Focus on Swaziland

09 Nov 2012

RBM Progress and Impact Series

Swaziland is making remarkable progress towards the elimination of malaria transmission. A committed National Malaria Control Programme (NMCP) has benefited from strong political support and the experience of coordinating malaria control activities since 1946.

External funding, coming from the Global Fund to Fight AIDS, Tuberculosis and Malaria (Global Fund), surged in 2009 to US$ 2.6 million, and will total US$ 9.4 million between 2009 and 2014 to support malaria elimination. Government expenditure shifted from programme management and indoor residual spraying (IRS) during the control phase (2003–2007) to logistics and personnel costs, which reflects the transition towards malaria preelimination and elimination (2008–2015).
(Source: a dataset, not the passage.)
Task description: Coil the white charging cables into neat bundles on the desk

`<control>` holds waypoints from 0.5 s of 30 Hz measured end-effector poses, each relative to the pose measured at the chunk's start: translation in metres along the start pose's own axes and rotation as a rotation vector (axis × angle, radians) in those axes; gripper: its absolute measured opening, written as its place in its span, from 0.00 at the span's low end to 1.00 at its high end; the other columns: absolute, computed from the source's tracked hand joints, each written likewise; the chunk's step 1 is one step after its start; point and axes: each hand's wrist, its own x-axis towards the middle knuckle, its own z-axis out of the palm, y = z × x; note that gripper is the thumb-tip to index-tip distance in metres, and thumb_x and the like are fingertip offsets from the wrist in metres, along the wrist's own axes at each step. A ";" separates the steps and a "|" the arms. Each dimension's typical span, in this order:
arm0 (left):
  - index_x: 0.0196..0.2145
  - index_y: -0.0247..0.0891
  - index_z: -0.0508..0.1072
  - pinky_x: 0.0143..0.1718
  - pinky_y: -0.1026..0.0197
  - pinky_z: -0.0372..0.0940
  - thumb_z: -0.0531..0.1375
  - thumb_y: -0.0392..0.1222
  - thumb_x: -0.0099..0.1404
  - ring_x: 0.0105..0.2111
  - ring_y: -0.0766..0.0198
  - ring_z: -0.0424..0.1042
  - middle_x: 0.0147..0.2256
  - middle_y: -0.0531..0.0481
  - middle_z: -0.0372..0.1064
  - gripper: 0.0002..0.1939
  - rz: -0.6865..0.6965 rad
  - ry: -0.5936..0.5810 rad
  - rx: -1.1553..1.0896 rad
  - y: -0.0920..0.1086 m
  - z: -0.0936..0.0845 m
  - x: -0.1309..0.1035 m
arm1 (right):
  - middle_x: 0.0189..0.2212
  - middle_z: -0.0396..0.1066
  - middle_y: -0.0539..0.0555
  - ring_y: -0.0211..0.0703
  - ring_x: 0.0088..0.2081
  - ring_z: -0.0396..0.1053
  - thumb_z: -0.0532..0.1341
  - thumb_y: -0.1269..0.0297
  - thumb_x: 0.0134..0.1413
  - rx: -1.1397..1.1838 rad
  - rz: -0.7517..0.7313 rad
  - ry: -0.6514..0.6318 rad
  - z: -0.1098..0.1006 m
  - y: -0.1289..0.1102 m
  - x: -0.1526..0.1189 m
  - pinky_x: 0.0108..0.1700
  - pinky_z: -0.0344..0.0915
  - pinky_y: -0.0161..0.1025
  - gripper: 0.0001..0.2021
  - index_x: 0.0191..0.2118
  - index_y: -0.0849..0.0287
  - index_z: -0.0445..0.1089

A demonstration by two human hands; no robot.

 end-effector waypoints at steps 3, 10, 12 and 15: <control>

Elimination interventions are focused on integrated vector management, case management, case investigation and transmission containment, and information, education, and communication (IEC)/behaviour change communication (BCC). The effort to roll out universal diagnosis with rapid diagnostic tests (RDTs) in February 2010 has led to an 82% decrease in the number of reported malaria cases in 2011–2012, compared with 2009–2010 levels. The Ministry of Health, with the NMCP, has implemented case-based passive surveillance and active surveillance systems, which are essential to any malaria elimination programme.

The strengthening of elimination interventions has resulted in improved coverage, as well as better diagnosis, treatment, and reporting:

  1. 53% of the population at-risk was protected by insecticide-treated mosquito net (ITN) or IRS in 2010 (2010 Malaria Indicator Survey [MIS]).
  2. Between 2009–2010 and 2011–2012, the portion of reported malaria cases confirmed by RDT/microscopy increased from 5% to 57%.
  3. Aside from the administration of quinine when clinically appropriate, all malaria cases are now treated with artemisinin-based combination therapies (ACTs).
  4. In 2011–2012, 60% of confirmed malaria cases were investigated at household level to identify the source of infection, using the strengthened surveillance system.